Recipe for a Global Citizen
Dan Rogers
A couple of weeks back, I was reminded of two things. First, why I do some of the “work” I do for CEF. (I use quotations because it’s hard to consider it work when you really like all the people you deal with all the time with CEF and our various partners). Second, I’m convinced that generations following mine will do more good and make more progress towards social justice than mine did. A tough admission for a Boomer as we often like to believe we are the last generation of change. The Summer of Love, draft resistance, Silent Spring and the beginning of the environmental movement, and all that. And yet here we are on the brink of climate disaster, we have political chaos in the US and elsewhere, to say nothing of the rampant violence and refugee crises’ that are washing over the world. I attended two events that focused my mind in the way I mentioned. The first was WE Day in Vancouver. CEF has funded a number of projects through WE (formerly Free the Children) with great results. We get invited to WE Day in Vancouver as a result, and get to exult with the thousands of young people excited to be part of a movement to change people’s lives in Canada and around the world. I admit I can only last 2 hours as the energy in the arena is overwhelming. But in that time, in a way I don’t recognize, I see that change can happen. That kids can be engaged to care about what happens to others. Here, and in other places. To understand that your neighbour is as much the person next door and down the street as it is the girl in Ethiopia who wants to go to school. It’s a highly successful model that looks like it has lots of legs, and good for them!

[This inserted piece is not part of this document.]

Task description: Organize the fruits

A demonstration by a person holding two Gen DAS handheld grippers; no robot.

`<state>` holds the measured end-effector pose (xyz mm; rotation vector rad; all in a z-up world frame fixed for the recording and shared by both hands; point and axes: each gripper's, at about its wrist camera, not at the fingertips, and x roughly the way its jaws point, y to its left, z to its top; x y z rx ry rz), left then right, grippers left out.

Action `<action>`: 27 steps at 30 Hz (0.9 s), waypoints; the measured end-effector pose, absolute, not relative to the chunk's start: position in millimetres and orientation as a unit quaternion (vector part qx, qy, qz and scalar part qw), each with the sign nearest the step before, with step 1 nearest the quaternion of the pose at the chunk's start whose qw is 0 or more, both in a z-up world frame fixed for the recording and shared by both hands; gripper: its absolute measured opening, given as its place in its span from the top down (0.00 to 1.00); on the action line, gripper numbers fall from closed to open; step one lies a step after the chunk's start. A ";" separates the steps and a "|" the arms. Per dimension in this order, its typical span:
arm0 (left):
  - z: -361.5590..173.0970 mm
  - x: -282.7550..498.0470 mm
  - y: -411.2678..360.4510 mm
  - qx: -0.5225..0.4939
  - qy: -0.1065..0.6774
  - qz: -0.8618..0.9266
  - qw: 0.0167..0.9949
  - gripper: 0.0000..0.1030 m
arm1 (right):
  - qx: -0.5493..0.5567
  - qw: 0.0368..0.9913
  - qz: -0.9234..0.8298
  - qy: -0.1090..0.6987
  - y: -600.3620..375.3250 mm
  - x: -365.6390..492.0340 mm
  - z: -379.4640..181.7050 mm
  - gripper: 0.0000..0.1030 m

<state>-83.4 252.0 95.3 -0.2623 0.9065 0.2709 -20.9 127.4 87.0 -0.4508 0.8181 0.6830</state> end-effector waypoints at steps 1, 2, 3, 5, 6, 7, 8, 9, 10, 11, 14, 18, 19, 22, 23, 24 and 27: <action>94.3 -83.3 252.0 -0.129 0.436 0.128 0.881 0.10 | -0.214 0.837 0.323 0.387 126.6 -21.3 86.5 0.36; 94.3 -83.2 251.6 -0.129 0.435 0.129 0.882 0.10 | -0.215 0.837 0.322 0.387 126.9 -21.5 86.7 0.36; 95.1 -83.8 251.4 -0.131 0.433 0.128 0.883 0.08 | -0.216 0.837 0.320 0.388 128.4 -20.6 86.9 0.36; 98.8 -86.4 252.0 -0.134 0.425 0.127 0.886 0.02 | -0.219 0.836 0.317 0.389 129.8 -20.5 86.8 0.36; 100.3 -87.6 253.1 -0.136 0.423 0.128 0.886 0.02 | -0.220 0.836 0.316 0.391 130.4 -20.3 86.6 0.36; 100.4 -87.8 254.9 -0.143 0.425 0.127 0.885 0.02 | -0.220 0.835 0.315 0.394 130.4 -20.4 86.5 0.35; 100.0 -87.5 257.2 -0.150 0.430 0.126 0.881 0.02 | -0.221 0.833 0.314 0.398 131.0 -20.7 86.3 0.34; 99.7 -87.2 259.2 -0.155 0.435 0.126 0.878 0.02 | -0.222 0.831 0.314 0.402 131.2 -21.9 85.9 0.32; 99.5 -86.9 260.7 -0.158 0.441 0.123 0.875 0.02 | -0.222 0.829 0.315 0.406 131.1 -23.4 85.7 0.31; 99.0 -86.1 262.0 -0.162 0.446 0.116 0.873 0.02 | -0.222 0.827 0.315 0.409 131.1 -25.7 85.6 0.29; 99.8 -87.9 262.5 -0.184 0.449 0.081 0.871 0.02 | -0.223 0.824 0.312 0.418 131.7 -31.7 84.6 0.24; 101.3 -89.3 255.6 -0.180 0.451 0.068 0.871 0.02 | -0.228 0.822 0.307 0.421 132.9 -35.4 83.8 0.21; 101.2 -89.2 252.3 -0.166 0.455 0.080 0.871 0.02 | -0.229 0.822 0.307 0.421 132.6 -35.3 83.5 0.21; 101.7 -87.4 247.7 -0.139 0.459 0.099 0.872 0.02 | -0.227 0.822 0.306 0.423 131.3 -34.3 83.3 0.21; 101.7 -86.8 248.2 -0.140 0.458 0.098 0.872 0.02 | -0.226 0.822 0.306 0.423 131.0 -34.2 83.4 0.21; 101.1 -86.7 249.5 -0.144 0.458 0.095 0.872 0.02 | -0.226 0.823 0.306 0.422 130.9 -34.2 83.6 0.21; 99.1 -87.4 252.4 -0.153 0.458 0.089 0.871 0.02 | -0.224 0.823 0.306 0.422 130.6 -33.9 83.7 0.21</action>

The second event was interestingly even more reassuring. If you read our blog at all you will know about our great partner, KIDS, (Kids international Development Society) that does so much fantastic work in Cambodia. I love KIDS and like to attend their fundraising dinner in Nanaimo in the fall every year. KIDS has attracted lots of wonderful people to their cause, particularly in Nanaimo, but it is an eight year old girl who has stolen my heart and the show the last two years.
Sumalee is 8. She is of Thai/Canadian/British/Polynesian heritage and was born in Nanaimo and adopted by a wonderful couple there. She is marvelously dedicated to KIDS and to helping others, and can raise money like a slot machine. Sumalee spends her summers creating handmade Christmas cards (all the time playing Christmas carols in July!! And driving her folks nuts), which she then sells (hundreds of them) to help support programs for kids in Cambodia. She has a pen pal who she corresponds with. She has parties that raise money. And she has given the keynote talk at the KIDS function for the last two years. And brought the house down both years.
Imagine the 8-year-old, standing on a chair behind a lectern, giving a talk about her recipe for being a Global Citizen. I am assured by her mother that she has written this herself. She has the audience wrapt in a way I have only seen a few speakers do at a fundraiser. Paraphrasing her “recipe” is this:
A) understand what you are interested in seeing happen in the world: girls going to school, clean water, families able to support themselves. OK, got that?
B) what are you passionate about doing in the world? Singing? Art? Dancing? Hosting parties?
Whatever it is, take B and use it to support A. And voila. You are a Global Citizen. And imagine the 8-year-old making us laugh and sigh and then we give her a standing ovation.